Before the completion of all requirements made by him, Father John Ave, in 1956, asked the Congadeiros to choose twelve couples among themselves who knew well the Catholic doctrines. Of these couples, men appointed by the priest as "The Twelve Apostles" (Marciano Silvestre da Costa, Clarimundo Geraldo da Costa, Demetrius Silva da Costa - Cyzicus, Antonio Belchior, Baldwin Anthony da Costa - Antonio Goat, Agenor Prudêncio do Nascimento, Andira Alves, Max Avelino da Costa, Jerome Ventura Keys-Dunga, Aristides da Silva, Antônio Manoel Gomes and Lord Edmund) founded the Brotherhood of St. Benedict according to the instructions of the pastor, who authorized, in 1957, the operation of the Brotherhood, by blaming it suits founded between the years 1951 to 1954 and by others who supposedly were to arise.

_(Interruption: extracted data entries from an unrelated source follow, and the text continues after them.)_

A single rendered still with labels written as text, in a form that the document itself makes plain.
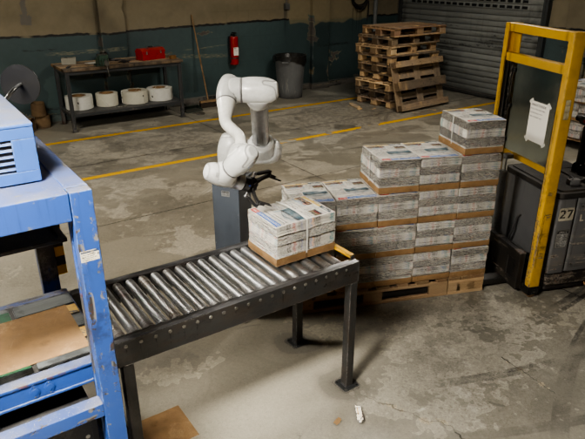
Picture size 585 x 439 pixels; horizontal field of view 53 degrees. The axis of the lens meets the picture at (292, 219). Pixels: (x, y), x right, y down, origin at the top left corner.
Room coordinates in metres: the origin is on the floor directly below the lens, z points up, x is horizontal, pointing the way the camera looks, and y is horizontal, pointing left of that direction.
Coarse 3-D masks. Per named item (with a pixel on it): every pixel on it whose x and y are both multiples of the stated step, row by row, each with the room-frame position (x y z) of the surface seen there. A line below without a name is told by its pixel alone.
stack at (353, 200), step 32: (288, 192) 3.64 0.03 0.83; (320, 192) 3.63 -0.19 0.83; (352, 192) 3.63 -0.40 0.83; (416, 192) 3.64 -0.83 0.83; (448, 192) 3.69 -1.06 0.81; (416, 224) 3.66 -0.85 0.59; (448, 224) 3.69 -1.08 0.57; (416, 256) 3.64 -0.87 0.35; (448, 256) 3.70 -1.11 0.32; (384, 288) 3.58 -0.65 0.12
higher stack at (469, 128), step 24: (456, 120) 3.86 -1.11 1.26; (480, 120) 3.75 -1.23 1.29; (504, 120) 3.78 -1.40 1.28; (456, 144) 3.82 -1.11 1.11; (480, 144) 3.73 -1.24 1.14; (504, 144) 3.77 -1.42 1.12; (480, 168) 3.73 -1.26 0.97; (480, 192) 3.75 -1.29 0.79; (456, 240) 3.72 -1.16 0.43; (456, 264) 3.71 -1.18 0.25; (480, 264) 3.76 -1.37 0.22; (456, 288) 3.72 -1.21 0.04; (480, 288) 3.77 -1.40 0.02
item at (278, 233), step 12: (252, 216) 2.82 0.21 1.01; (264, 216) 2.76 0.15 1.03; (276, 216) 2.76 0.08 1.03; (288, 216) 2.77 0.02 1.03; (252, 228) 2.83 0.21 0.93; (264, 228) 2.72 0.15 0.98; (276, 228) 2.63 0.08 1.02; (288, 228) 2.67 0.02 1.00; (300, 228) 2.71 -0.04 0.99; (252, 240) 2.83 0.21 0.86; (264, 240) 2.74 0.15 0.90; (276, 240) 2.64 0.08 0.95; (288, 240) 2.67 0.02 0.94; (300, 240) 2.72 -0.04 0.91; (276, 252) 2.64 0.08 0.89; (288, 252) 2.67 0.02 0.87; (300, 252) 2.72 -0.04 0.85
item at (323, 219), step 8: (288, 200) 2.98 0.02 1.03; (296, 200) 2.98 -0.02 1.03; (304, 200) 2.98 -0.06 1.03; (312, 200) 2.98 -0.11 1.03; (296, 208) 2.87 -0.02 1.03; (304, 208) 2.87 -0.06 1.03; (312, 208) 2.87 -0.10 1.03; (320, 208) 2.87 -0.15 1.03; (328, 208) 2.87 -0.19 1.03; (312, 216) 2.76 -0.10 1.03; (320, 216) 2.78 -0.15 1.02; (328, 216) 2.81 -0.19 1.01; (312, 224) 2.75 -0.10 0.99; (320, 224) 2.78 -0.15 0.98; (328, 224) 2.81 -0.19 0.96; (312, 232) 2.75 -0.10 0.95; (320, 232) 2.78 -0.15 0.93; (328, 232) 2.82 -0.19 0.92; (312, 240) 2.76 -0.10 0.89; (320, 240) 2.79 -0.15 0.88; (328, 240) 2.82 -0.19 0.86
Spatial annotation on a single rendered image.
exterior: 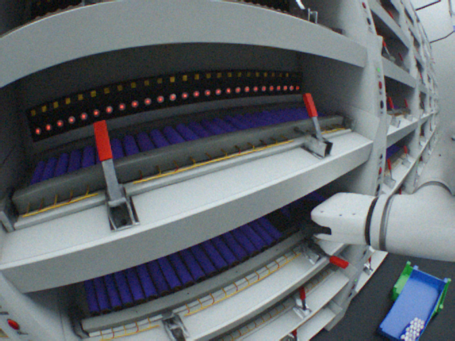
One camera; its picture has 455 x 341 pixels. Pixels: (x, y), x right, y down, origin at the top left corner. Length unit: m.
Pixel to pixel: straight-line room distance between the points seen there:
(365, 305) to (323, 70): 0.90
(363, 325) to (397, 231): 0.71
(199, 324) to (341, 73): 0.53
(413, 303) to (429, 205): 0.76
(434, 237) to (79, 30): 0.40
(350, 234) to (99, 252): 0.30
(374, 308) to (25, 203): 1.09
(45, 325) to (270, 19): 0.44
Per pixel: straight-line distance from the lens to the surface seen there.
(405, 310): 1.01
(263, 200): 0.24
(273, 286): 0.37
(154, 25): 0.20
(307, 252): 0.41
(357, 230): 0.31
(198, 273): 0.35
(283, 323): 0.54
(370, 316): 1.00
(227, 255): 0.37
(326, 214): 0.33
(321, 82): 0.53
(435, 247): 0.30
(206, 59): 0.42
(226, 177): 0.24
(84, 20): 0.19
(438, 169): 0.36
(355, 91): 0.48
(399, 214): 0.30
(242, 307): 0.34
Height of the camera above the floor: 0.80
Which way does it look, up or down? 17 degrees down
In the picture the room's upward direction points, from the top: 7 degrees counter-clockwise
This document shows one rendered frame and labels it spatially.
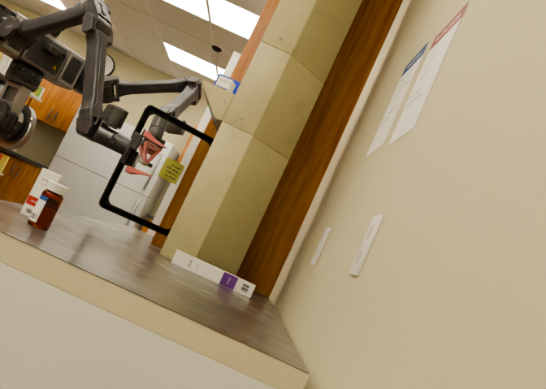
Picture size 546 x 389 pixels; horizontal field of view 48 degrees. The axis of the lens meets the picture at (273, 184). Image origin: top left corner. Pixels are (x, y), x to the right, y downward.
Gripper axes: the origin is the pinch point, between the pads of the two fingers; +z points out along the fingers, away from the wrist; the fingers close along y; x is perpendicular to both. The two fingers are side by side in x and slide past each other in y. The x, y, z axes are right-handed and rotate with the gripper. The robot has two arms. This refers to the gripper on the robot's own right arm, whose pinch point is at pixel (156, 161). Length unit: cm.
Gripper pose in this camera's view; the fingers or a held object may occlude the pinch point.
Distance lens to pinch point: 190.8
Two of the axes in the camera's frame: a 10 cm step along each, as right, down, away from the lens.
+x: -0.5, 1.0, 9.9
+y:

From the creation of the Brotherhood of St. Benedict groups Congado also now have their own religious group within the Church, which is replaced by function not only religious but also cultural, organizing and coordinating suits Congado of Ituiutaba. As listed in the Small History of the Brotherhood of St. Benedict, it was founded on 13 May 1957 with "special service" and "First Communion Benedictines of several young children and adults." It was through the creation of the Brotherhood of St. Benedict that Congadeiros won permission to celebrate in the Church. It was through her that they also raised capital to later buy the land and erect the Church of St. Benedict.

The Brotherhood was originally formed by just over 100 people; today it includes over 600 individuals. She has become the guarantee of Congadeiros "law of the Church"; their creation and foundation opened the doors to the consolidation of suits and became the foundation for what emerged. The feast in honor of St. Benedict is composed of seven suits Congado the participation of several others from the surrounding cities that participate in the celebrations for several years.